-- WORK REQUIRED --
Which lines below fall between the one containing "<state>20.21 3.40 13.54" and the one containing "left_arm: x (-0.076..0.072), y"? Repeat them exactly, counting both of those lines, and add nothing else.

-- MATERIAL PROVIDED --
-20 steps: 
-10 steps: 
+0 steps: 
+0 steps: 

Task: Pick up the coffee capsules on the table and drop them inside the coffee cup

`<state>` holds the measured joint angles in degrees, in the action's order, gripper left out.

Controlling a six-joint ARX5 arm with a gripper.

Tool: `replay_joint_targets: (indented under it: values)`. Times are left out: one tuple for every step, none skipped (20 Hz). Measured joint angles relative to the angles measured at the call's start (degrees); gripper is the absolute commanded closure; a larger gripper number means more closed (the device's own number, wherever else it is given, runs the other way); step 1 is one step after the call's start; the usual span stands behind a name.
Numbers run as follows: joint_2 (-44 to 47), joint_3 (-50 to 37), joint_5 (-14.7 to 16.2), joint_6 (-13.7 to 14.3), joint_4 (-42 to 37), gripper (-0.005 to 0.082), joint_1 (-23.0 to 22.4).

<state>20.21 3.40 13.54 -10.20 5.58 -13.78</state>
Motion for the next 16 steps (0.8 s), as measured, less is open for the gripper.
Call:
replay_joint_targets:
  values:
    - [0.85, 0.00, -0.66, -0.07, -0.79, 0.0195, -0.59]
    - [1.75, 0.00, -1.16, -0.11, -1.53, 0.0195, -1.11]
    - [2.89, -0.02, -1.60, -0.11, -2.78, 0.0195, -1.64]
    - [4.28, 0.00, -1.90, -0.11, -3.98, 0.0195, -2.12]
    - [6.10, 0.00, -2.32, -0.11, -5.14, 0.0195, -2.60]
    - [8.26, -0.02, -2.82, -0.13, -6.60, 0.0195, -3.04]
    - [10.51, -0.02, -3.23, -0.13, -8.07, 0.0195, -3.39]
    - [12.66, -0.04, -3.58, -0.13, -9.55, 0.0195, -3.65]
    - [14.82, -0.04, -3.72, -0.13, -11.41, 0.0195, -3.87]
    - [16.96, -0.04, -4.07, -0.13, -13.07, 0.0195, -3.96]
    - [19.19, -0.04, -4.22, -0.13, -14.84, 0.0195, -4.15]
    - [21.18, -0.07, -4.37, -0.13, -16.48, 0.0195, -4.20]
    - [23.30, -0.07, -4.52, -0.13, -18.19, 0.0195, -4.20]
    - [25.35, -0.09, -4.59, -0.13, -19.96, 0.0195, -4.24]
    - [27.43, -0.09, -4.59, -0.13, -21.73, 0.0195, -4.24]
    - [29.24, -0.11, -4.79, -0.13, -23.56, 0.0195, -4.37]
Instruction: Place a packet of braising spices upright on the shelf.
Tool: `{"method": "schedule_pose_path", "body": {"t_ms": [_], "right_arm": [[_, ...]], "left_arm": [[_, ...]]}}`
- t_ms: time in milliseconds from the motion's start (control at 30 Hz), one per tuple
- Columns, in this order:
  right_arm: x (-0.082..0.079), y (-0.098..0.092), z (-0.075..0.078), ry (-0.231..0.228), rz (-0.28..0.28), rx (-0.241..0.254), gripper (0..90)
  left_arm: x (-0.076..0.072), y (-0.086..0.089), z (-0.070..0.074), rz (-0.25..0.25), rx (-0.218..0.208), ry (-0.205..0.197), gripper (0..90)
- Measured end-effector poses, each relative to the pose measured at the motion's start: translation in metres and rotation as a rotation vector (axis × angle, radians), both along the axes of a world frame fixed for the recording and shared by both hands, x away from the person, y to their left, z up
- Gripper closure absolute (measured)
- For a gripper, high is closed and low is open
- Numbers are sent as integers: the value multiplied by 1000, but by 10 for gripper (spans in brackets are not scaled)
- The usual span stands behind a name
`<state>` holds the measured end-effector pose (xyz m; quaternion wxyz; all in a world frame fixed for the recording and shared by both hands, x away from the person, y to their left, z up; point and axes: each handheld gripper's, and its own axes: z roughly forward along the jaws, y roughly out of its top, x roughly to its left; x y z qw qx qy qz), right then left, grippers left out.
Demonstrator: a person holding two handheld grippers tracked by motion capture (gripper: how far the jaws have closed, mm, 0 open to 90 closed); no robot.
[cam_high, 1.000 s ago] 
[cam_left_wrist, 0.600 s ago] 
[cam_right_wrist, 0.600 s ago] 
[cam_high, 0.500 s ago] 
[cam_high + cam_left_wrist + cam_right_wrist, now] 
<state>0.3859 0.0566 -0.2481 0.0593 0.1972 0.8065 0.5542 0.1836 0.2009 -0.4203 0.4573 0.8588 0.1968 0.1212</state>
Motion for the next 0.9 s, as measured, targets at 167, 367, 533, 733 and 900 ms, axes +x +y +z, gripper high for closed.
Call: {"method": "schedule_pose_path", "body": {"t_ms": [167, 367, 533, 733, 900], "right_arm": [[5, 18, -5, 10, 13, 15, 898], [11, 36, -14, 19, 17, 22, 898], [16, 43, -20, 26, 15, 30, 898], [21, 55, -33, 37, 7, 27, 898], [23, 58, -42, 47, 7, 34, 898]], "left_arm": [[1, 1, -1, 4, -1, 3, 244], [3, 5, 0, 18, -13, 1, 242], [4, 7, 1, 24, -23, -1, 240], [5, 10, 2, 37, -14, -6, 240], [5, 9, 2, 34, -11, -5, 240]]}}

-- WRITTEN SOLUTION --
<state>20.21 3.40 13.54 -10.20 5.58 -13.78</state>
Motion for the next 16 steps (0.8 s), as measured, less is open for the gripper.
Call:
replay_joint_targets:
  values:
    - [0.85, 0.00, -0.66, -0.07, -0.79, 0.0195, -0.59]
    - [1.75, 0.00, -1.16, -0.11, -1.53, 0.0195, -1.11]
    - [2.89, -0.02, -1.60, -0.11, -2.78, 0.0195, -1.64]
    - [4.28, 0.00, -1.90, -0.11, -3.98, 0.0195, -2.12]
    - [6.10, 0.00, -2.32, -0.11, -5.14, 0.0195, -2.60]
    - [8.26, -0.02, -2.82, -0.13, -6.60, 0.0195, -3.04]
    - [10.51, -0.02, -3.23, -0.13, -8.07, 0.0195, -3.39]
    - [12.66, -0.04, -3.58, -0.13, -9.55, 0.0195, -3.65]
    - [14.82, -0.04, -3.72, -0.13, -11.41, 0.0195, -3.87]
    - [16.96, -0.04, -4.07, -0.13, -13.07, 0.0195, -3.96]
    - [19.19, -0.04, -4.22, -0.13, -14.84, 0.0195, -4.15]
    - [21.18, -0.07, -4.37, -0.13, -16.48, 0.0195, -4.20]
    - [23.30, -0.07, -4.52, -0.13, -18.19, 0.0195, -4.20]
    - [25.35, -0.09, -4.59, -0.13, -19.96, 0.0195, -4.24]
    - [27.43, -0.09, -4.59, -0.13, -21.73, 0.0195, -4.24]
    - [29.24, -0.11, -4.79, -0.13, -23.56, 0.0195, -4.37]
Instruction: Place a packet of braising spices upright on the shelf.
Tool: `{"method": "schedule_pose_path", "body": {"t_ms": [_], "right_arm": [[_, ...]], "left_arm": [[_, ...]]}}`
- t_ms: time in milliseconds from the motion's start (control at 30 Hz), one per tuple
- Columns, in this order:
  right_arm: x (-0.082..0.079), y (-0.098..0.092), z (-0.075..0.078), ry (-0.231..0.228), rz (-0.28..0.28), rx (-0.241..0.254), gripper (0..90)
  left_arm: x (-0.076..0.072), y (-0.086..0.089), z (-0.070..0.074), rz (-0.25..0.25), rx (-0.218..0.208), ry (-0.205..0.197), gripper (0..90)

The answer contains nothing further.